Repeat exactly the lines of the material below that run from the "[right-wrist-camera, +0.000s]" line to the "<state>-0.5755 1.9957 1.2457" line, including both, and do not carry over any pictures.

** Opening Input data block **

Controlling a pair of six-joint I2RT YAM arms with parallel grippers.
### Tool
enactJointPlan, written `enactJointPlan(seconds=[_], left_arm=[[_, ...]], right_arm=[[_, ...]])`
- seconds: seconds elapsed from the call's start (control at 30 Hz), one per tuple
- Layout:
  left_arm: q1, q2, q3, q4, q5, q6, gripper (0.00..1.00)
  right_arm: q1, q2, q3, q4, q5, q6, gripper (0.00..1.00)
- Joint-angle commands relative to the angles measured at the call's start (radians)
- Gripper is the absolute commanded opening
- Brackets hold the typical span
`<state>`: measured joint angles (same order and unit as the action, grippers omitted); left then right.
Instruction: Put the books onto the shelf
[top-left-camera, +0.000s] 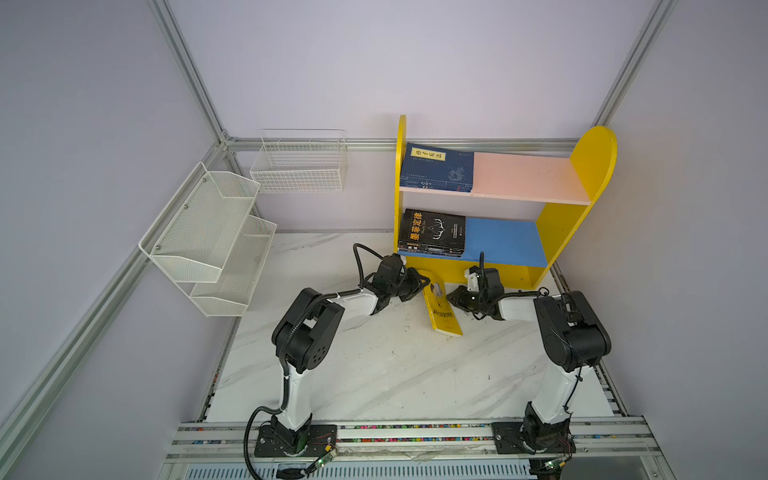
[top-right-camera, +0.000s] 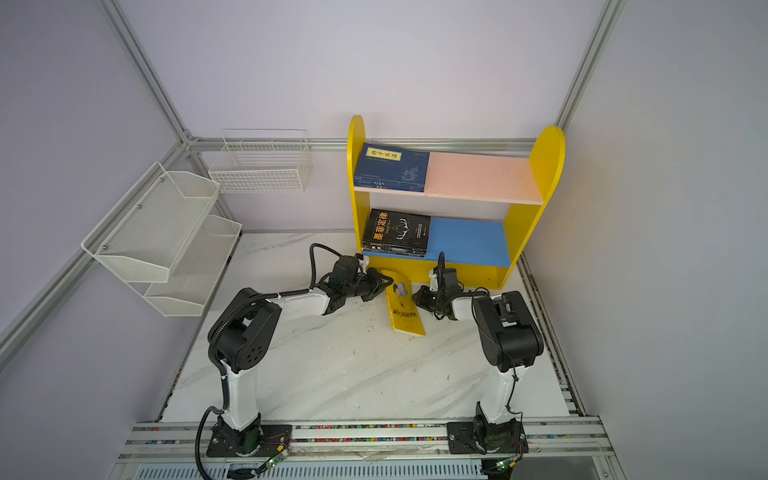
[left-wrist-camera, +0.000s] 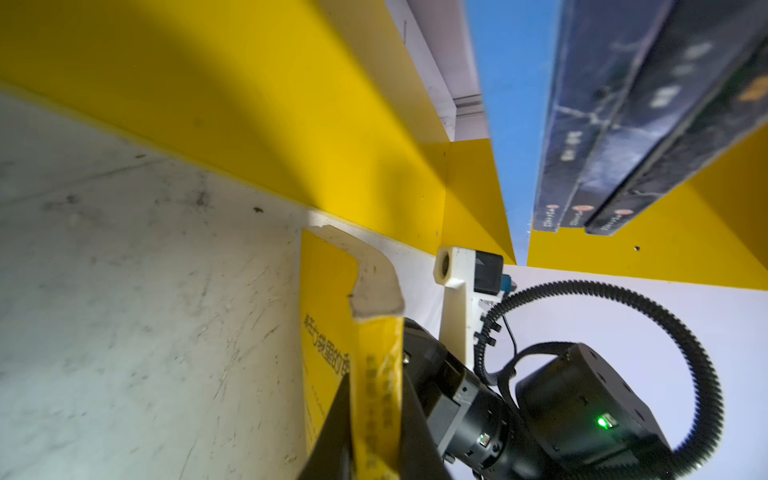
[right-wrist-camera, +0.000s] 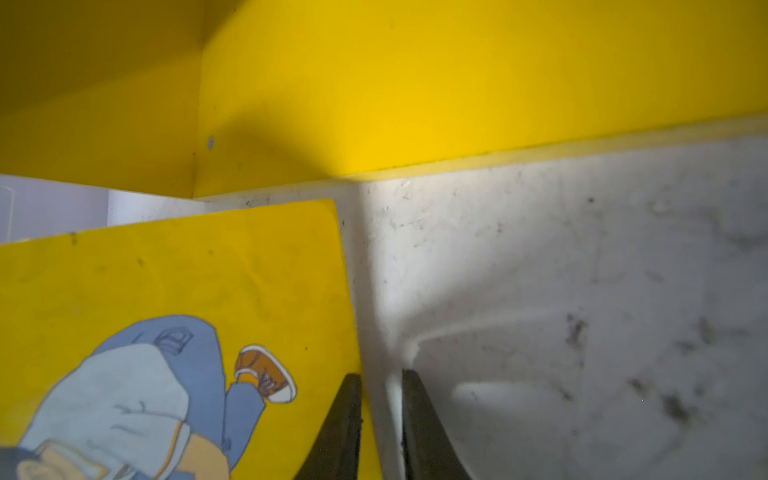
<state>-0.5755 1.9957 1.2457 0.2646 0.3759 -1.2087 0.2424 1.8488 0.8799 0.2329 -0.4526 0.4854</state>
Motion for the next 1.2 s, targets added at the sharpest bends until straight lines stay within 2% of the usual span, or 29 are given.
enactJointPlan(seconds=[0.0, 0.07, 0.17, 0.3, 0.37, 0.43, 0.5, 0.6, 0.7, 0.8, 0.87, 0.93, 1.07, 1.17], left_arm=[[-0.008, -0.066, 0.019, -0.029, 0.005, 0.063, 0.07], [-0.007, -0.085, 0.046, -0.110, 0.000, 0.106, 0.01], [-0.007, -0.134, 0.091, -0.255, 0.021, 0.188, 0.00], [-0.006, -0.218, 0.192, -0.552, 0.099, 0.379, 0.00], [-0.001, -0.262, 0.236, -0.626, 0.160, 0.440, 0.00], [0.005, -0.300, 0.266, -0.627, 0.211, 0.450, 0.00], [0.015, -0.326, 0.306, -0.569, 0.248, 0.414, 0.00], [0.030, -0.303, 0.401, -0.486, 0.258, 0.345, 0.00], [0.042, -0.282, 0.459, -0.391, 0.138, 0.259, 0.00], [0.046, -0.284, 0.426, -0.250, -0.064, 0.128, 0.00], [0.043, -0.276, 0.400, -0.149, -0.152, 0.063, 0.00], [0.042, -0.263, 0.383, -0.062, -0.193, 0.008, 0.00], [0.033, -0.267, 0.347, 0.046, -0.320, -0.032, 0.00], [0.023, -0.270, 0.331, 0.094, -0.409, -0.034, 0.00]], right_arm=[[0.020, -0.031, -0.021, -0.189, -0.017, -0.002, 0.24], [0.020, -0.077, -0.020, -0.210, -0.023, -0.007, 0.27], [0.021, -0.159, -0.013, -0.258, -0.031, -0.014, 0.35], [0.012, -0.301, -0.001, -0.311, -0.039, 0.018, 0.60], [-0.001, -0.382, 0.007, -0.313, -0.045, 0.053, 0.68], [-0.021, -0.460, 0.022, -0.311, -0.053, 0.086, 0.74], [-0.046, -0.527, 0.043, -0.306, -0.068, 0.104, 0.81], [-0.099, -0.578, 0.076, -0.292, -0.104, 0.129, 0.85], [-0.160, -0.623, 0.090, -0.255, -0.157, 0.186, 0.88], [-0.207, -0.670, 0.077, -0.226, -0.215, 0.211, 0.91], [-0.228, -0.695, 0.044, -0.155, -0.279, 0.266, 0.91], [-0.232, -0.716, -0.005, -0.049, -0.329, 0.367, 0.92], [-0.230, -0.758, -0.188, 0.394, -0.390, 0.715, 0.92], [-0.212, -0.773, -0.240, 0.491, -0.367, 0.804, 0.92]])
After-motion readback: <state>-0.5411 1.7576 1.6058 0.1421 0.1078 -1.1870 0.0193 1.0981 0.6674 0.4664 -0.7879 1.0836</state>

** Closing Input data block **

Result of this exercise:
[right-wrist-camera, +0.000s] 
<state>-0.5755 1.9957 1.2457 0.2646 0.3759 -1.2087 0.2424 1.8488 0.8799 0.2329 -0.4526 0.4854</state>

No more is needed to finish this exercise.